As for the mother, although she admitted to a previous finding of permanent neglect with respect to her older child, such finding is too remote in time to reasonably conclude that the conditions leading to that finding continued to exist (see Matter of Natasha RR., 27 A.D.3d 788, 789, 811 N.Y.S.2d 463 [2006];  compare Matter of Evelyn B., 30 A.D.3d 913, 819 N.Y.S.2d 573 [2006], lv. denied 7 N.Y.3d 713, 824 N.Y.S.2d 605, 857 N.E.2d 1136 [2006] ).   However, the instant finding of neglect is nonetheless supported by a preponderance of the evidence.   Specifically, the mother admitted to the allegations of neglect in the petition, including that she engaged in numerous physical altercations with the father and was arrested for violating orders of protection against the father-and then pleaded guilty to those violations-all while pregnant with the subject child, thereby creating a substantial risk of harm to the child.   These admissions are sufficient to sustain Family Court's finding of neglect (see Family Ct. Act § 1012[f] [i][B];  Matter of Leo UU., 288 A.D.2d 711, 712-713, 732 N.Y.S.2d 480 [2001], lv. denied 97 N.Y.2d 609, 739 N.Y.S.2d 357, 765 N.E.2d 853 [2002];  see also Matter of Nasir H., 251 A.D.2d 1010, 674 N.Y.S.2d 179 [1998], lv. denied 92 N.Y.2d 809, 678 N.Y.S.2d 595, 700 N.E.2d 1231 [1998] ).

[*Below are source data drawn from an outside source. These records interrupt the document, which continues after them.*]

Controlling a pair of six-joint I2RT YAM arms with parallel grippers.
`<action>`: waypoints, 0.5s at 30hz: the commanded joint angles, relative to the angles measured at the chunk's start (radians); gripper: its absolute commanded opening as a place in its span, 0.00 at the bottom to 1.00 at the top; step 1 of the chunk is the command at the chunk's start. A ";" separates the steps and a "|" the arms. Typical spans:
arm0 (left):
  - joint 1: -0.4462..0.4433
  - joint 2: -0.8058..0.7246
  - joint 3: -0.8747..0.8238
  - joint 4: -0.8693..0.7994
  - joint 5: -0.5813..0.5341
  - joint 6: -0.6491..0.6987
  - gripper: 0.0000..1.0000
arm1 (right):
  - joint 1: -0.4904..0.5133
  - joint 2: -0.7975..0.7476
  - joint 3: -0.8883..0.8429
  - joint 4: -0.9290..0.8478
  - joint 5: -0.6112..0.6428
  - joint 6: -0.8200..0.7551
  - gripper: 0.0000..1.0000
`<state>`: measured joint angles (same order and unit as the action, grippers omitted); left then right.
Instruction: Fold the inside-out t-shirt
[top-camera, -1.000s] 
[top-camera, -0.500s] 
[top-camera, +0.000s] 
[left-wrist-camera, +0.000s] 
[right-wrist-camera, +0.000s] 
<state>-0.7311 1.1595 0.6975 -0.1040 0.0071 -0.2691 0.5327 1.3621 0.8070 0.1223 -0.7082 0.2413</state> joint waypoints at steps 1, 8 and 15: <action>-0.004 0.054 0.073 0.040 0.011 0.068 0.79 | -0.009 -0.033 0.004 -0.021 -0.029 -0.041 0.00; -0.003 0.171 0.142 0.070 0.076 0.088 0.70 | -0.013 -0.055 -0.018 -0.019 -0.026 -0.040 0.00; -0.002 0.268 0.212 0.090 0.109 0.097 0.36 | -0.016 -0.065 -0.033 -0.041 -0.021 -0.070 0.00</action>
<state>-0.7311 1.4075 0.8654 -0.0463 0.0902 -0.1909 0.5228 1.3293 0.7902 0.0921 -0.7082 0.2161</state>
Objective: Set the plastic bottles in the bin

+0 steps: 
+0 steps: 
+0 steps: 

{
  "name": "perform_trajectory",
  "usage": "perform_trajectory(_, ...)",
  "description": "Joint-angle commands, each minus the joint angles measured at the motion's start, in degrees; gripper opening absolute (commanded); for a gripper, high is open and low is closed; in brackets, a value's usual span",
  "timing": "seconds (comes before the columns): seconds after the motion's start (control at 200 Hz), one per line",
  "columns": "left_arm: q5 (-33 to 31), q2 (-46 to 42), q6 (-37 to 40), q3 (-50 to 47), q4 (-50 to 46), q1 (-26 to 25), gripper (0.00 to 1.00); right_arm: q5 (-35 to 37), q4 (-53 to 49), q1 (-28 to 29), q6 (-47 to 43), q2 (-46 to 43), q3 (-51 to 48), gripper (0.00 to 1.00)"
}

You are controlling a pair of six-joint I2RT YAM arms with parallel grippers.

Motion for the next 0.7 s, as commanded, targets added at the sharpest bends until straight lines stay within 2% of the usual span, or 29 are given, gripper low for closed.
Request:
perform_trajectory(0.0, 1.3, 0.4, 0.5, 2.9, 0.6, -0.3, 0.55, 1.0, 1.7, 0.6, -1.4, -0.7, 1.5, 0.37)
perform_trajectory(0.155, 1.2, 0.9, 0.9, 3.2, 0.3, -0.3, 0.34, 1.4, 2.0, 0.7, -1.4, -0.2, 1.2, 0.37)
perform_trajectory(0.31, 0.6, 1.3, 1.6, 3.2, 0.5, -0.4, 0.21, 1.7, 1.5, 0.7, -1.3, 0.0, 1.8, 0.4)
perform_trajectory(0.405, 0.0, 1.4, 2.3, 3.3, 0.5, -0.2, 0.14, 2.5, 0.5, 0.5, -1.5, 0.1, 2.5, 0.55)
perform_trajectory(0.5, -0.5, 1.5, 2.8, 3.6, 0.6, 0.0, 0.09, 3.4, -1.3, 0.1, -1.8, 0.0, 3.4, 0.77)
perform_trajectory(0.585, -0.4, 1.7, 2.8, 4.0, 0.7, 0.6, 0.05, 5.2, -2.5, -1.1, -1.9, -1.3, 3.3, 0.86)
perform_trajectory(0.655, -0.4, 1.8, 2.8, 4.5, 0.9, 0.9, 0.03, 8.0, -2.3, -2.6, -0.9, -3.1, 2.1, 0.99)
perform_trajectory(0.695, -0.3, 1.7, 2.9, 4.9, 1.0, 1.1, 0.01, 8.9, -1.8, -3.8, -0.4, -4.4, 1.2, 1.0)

Finally, the father's challenge to the order of disposition is moot as that order expired in July 2008 by its own terms (see Matter of Andrew MM., 24 A.D.3d 1116, 1116, 807 N.Y.S.2d 180 [2005];  Matter of Nathan PP., 246 A.D.2d 835, 835, 668 N.Y.S.2d 79 [1998], lv. denied 91 N.Y.2d 813, 674 N.Y.S.2d 278, 697 N.E.2d 179 [1998] ).   The parties' remaining contentions, including their claims of ineffective assistance of counsel, have been reviewed and found to be without merit.

ORDERED that the order is affirmed, without costs.

FOOTNOTES

1.   Contrary to the Law Guardian's contentions, we find the joint notice of appeal to be sufficient with respect to the mother, notwithstanding any alleged defects in form (see CPLR 5520[c];  Matter of Eisner v. Eisner, 44 A.D.3d 1111, 1113 n., 844 N.Y.S.2d 447 [2005], lv. denied 9 N.Y.3d 816, 849 N.Y.S.2d 32, 879 N.E.2d 172 [2007] ).

MALONE JR., J.

CARDONA, P.J., MERCURE, SPAIN and LAHTINEN, JJ., concur.